Dataset excerpts:
▼

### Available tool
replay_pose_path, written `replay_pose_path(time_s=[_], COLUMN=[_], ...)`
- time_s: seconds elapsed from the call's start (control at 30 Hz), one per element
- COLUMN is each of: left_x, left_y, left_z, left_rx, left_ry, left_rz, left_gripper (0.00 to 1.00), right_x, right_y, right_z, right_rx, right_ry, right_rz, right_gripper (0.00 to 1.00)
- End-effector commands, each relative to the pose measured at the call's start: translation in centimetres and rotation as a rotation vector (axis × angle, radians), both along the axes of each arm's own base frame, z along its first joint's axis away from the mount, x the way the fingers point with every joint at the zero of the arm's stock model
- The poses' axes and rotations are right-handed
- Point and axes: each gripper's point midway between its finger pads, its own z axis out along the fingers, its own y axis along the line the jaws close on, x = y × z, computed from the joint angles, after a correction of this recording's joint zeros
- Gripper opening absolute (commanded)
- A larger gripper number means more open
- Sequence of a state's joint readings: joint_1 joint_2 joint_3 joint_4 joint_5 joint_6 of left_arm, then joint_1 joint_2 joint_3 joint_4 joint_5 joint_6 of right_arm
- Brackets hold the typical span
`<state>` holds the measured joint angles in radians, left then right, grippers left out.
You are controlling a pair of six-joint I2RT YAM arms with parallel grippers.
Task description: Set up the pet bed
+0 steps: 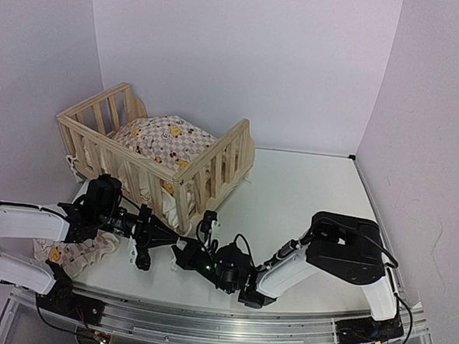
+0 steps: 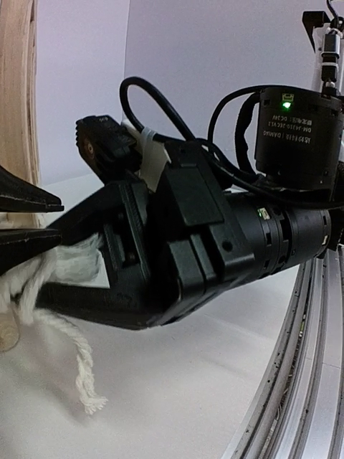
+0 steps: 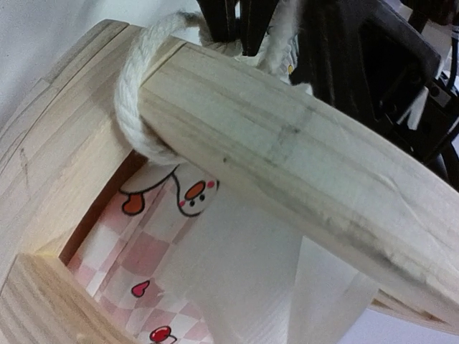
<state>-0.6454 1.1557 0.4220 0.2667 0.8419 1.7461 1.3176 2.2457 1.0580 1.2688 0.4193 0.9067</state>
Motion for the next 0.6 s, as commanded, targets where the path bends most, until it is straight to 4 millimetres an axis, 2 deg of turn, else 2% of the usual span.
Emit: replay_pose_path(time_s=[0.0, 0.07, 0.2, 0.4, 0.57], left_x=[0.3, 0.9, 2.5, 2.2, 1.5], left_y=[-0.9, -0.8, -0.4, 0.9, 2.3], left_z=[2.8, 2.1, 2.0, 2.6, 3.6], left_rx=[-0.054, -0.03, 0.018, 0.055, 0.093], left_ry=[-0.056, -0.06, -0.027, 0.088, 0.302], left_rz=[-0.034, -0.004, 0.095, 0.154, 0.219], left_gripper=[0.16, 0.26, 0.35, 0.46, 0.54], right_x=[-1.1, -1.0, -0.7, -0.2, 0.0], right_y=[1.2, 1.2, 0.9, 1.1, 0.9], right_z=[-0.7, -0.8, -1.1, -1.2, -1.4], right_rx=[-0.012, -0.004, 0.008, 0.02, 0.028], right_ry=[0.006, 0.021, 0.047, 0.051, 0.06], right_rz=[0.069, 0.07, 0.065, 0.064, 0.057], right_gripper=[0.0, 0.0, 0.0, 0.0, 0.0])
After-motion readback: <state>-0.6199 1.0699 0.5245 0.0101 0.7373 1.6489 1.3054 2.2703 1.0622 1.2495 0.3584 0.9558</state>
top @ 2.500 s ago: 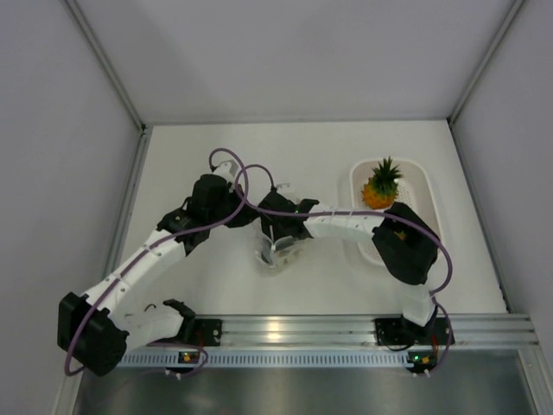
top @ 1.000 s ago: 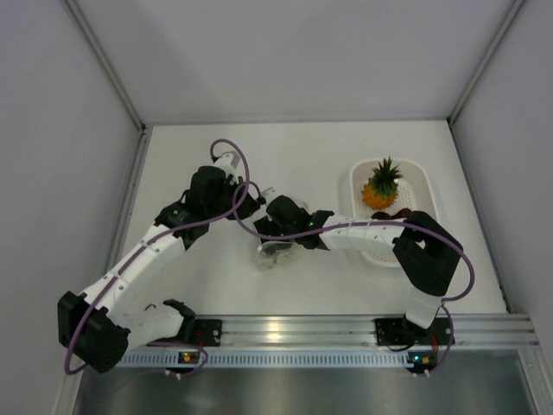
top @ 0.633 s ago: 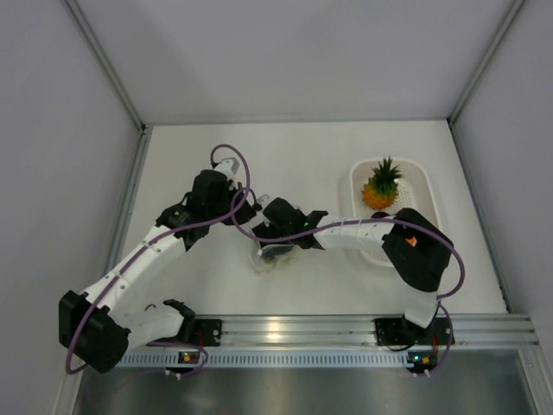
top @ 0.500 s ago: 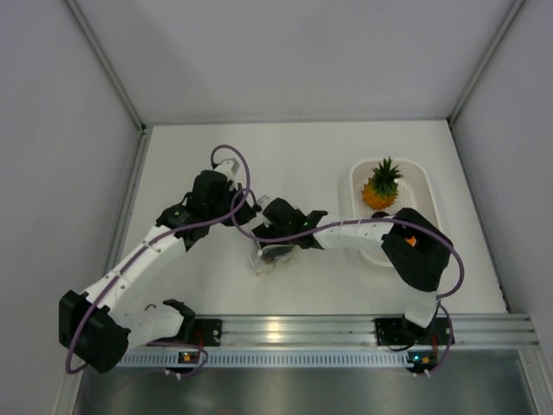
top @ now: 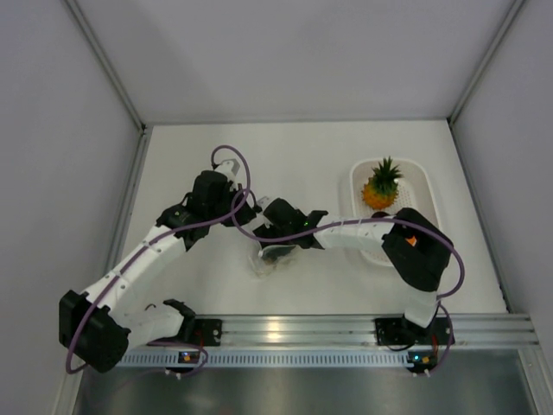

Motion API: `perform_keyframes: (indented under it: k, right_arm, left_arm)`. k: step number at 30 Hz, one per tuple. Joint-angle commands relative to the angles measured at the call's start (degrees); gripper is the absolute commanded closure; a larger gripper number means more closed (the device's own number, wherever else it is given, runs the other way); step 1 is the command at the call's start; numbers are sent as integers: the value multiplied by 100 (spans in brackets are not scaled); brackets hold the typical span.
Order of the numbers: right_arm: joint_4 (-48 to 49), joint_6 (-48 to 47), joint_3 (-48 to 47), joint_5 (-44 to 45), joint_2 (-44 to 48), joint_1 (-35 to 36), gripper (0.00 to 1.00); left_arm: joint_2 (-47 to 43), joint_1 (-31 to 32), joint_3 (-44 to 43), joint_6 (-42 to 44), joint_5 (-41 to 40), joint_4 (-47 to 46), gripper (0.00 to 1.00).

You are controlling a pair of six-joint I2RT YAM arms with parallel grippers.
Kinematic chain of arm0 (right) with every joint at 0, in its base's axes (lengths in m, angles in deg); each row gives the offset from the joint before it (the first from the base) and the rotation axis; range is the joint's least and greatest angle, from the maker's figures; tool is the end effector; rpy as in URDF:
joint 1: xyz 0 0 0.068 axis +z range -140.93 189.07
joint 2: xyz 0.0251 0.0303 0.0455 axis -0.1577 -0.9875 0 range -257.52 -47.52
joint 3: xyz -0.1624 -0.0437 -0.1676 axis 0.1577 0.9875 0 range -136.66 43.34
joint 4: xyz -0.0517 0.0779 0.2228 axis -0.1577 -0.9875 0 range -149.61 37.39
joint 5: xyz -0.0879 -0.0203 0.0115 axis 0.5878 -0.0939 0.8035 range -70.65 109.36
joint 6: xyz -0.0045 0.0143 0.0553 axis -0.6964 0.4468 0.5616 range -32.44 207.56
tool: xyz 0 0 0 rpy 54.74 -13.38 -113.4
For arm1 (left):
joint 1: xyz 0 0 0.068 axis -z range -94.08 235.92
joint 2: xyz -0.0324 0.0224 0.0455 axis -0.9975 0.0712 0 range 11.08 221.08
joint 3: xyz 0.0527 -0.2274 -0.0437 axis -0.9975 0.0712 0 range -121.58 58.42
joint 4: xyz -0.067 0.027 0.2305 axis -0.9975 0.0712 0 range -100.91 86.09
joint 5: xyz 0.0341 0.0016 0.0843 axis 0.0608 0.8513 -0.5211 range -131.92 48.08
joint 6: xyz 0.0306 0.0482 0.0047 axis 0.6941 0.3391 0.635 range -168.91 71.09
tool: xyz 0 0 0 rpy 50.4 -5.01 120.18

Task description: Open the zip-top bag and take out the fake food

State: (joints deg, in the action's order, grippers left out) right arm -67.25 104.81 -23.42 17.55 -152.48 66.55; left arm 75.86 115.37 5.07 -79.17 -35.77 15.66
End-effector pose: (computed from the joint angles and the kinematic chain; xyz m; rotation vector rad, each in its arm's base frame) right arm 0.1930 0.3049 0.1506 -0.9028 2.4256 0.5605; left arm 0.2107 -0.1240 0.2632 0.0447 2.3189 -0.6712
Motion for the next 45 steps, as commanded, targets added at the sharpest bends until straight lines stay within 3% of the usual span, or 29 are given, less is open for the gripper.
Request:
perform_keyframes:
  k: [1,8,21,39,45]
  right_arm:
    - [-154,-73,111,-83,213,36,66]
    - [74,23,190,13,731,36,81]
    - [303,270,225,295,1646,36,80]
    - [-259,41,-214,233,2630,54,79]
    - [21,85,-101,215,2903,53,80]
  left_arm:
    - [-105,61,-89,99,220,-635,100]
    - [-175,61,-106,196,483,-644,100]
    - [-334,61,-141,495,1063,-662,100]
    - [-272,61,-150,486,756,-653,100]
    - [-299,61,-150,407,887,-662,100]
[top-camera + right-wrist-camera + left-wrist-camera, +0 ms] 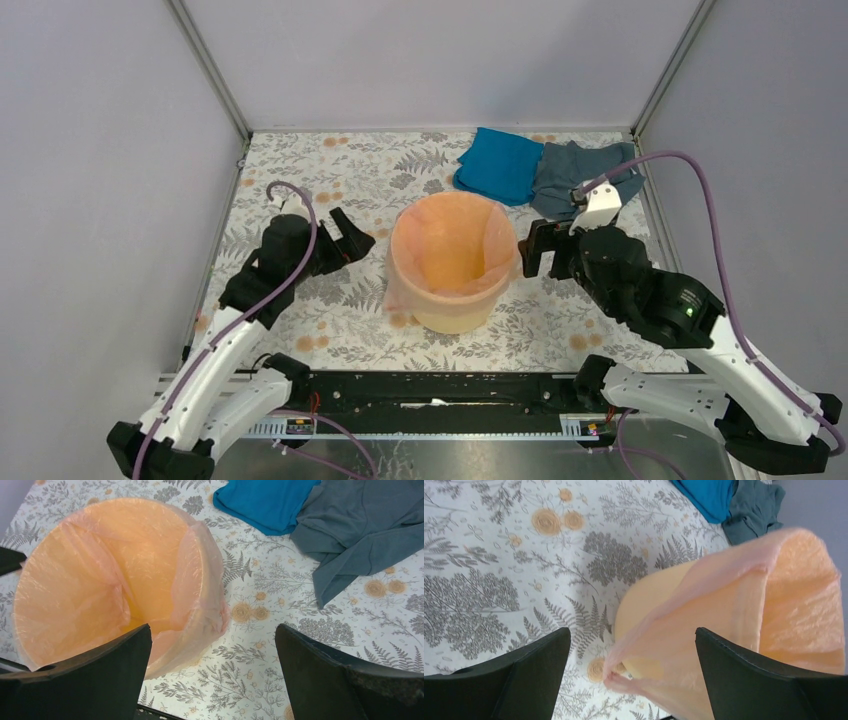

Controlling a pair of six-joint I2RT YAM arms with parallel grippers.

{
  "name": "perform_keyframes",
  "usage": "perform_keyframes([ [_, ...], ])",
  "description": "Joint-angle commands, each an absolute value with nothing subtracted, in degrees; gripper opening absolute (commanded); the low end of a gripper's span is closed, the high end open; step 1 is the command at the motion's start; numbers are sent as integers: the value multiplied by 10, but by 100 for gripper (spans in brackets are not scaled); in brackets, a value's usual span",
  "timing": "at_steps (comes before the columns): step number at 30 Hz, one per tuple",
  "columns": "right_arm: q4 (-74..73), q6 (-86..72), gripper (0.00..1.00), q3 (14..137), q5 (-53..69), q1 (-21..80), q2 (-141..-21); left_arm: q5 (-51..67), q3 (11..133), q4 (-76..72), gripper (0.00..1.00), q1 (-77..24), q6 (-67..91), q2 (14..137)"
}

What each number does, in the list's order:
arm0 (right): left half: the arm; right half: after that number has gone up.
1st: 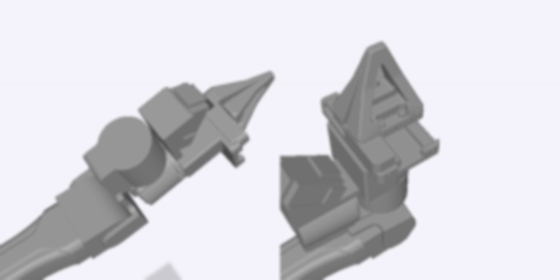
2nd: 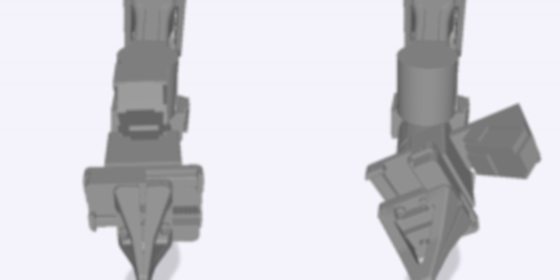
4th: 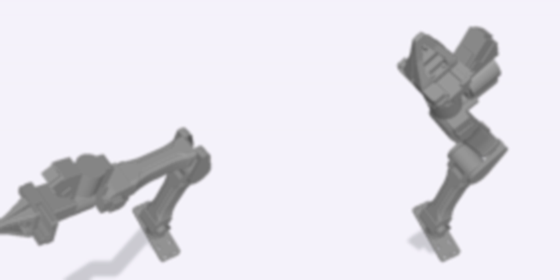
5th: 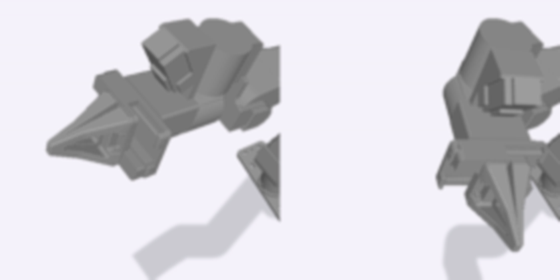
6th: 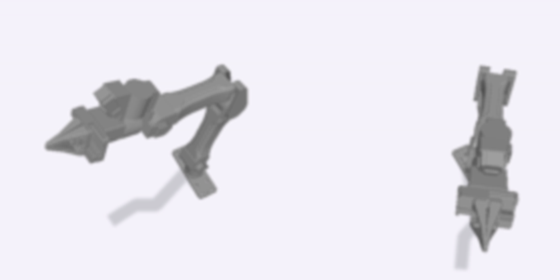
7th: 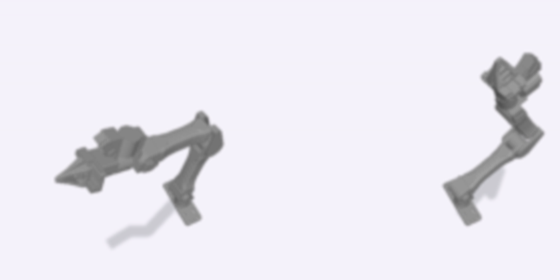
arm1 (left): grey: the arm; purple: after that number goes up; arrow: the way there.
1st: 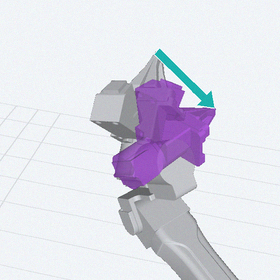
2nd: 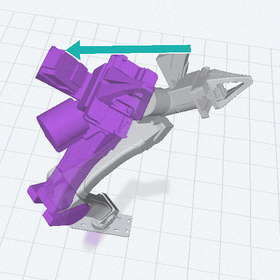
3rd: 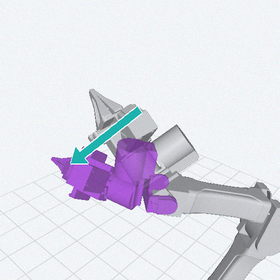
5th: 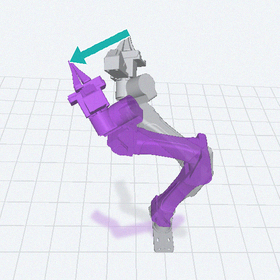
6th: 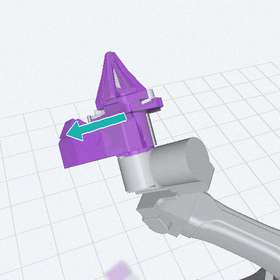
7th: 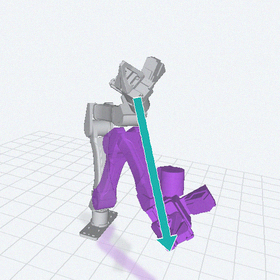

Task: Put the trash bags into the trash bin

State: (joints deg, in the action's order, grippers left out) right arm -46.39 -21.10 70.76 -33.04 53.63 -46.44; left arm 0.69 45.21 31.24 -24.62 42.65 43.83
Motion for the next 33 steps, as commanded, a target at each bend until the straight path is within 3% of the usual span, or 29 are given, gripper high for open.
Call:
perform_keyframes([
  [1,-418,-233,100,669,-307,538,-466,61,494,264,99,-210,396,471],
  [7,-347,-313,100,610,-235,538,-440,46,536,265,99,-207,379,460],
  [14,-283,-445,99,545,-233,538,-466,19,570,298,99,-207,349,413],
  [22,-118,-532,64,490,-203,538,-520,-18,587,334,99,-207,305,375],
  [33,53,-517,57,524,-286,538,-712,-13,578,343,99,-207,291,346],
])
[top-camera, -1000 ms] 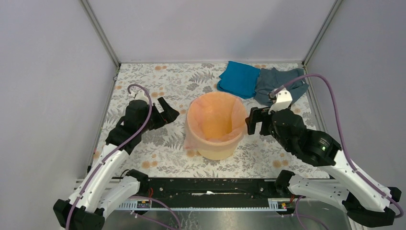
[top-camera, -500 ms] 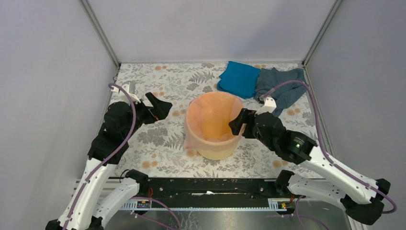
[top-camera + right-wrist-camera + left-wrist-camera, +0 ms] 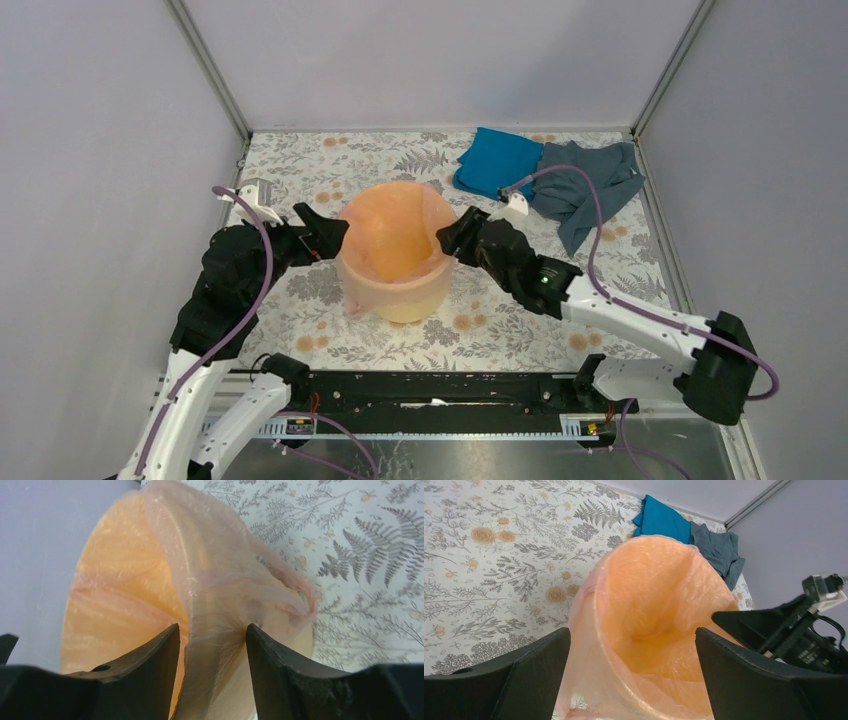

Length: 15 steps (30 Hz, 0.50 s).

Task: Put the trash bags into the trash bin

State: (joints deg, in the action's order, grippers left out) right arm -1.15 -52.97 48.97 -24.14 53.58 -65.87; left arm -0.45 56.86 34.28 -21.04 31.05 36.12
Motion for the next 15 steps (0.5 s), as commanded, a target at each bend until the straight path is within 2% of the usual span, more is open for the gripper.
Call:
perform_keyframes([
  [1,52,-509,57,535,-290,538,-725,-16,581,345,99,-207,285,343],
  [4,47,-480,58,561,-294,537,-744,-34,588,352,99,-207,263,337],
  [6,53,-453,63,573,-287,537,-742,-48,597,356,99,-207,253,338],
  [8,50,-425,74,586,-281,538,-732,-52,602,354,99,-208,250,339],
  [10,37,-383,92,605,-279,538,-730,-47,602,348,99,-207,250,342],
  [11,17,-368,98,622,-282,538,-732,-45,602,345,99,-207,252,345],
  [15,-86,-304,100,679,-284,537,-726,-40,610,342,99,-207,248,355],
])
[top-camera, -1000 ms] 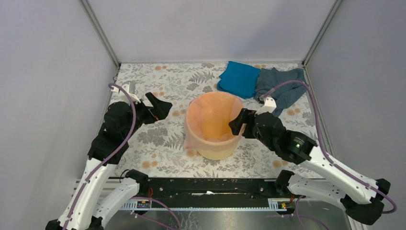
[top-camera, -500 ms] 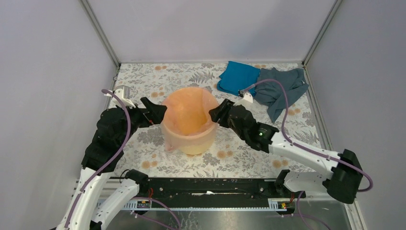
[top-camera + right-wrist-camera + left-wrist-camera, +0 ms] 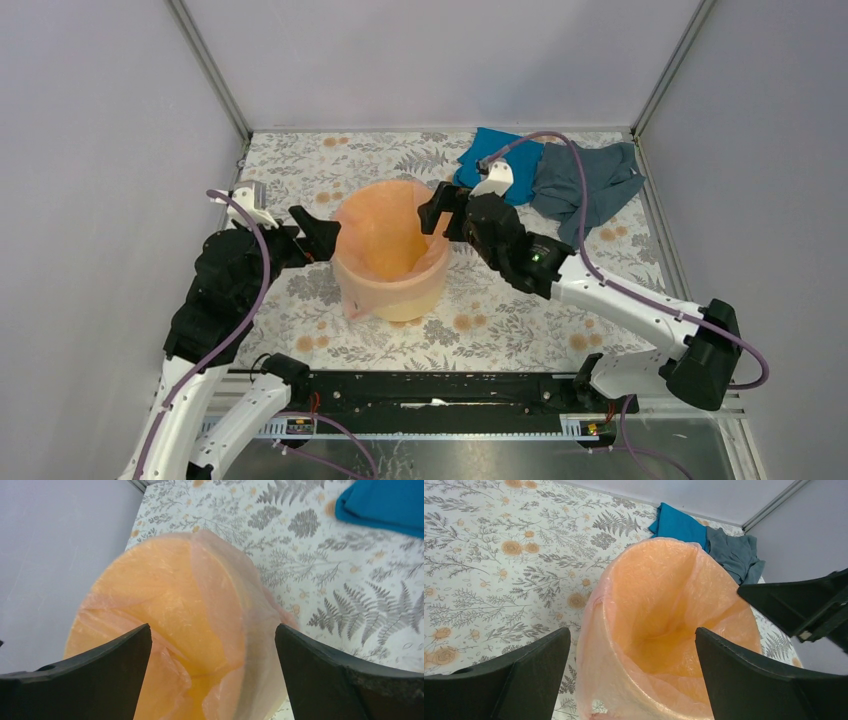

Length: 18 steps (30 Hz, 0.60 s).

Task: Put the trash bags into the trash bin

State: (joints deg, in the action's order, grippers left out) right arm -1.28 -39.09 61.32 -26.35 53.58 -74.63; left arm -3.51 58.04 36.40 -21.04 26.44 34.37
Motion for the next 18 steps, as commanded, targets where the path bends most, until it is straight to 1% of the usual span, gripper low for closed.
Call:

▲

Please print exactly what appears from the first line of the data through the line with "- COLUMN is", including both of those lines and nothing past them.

- **THE COMPLETED TASK**:
### Available tool
replay_pose_path, written `replay_pose_path(time_s=[_], COLUMN=[_], ...)`
- time_s: seconds elapsed from the call's start (control at 30 Hz), one per element
- COLUMN is each of: left_x, left_y, left_z, left_rx, left_ry, left_rz, left_gripper (0.00 to 1.00), right_x, right_y, right_z, right_rx, right_ry, right_rz, right_gripper (0.00 to 1.00)

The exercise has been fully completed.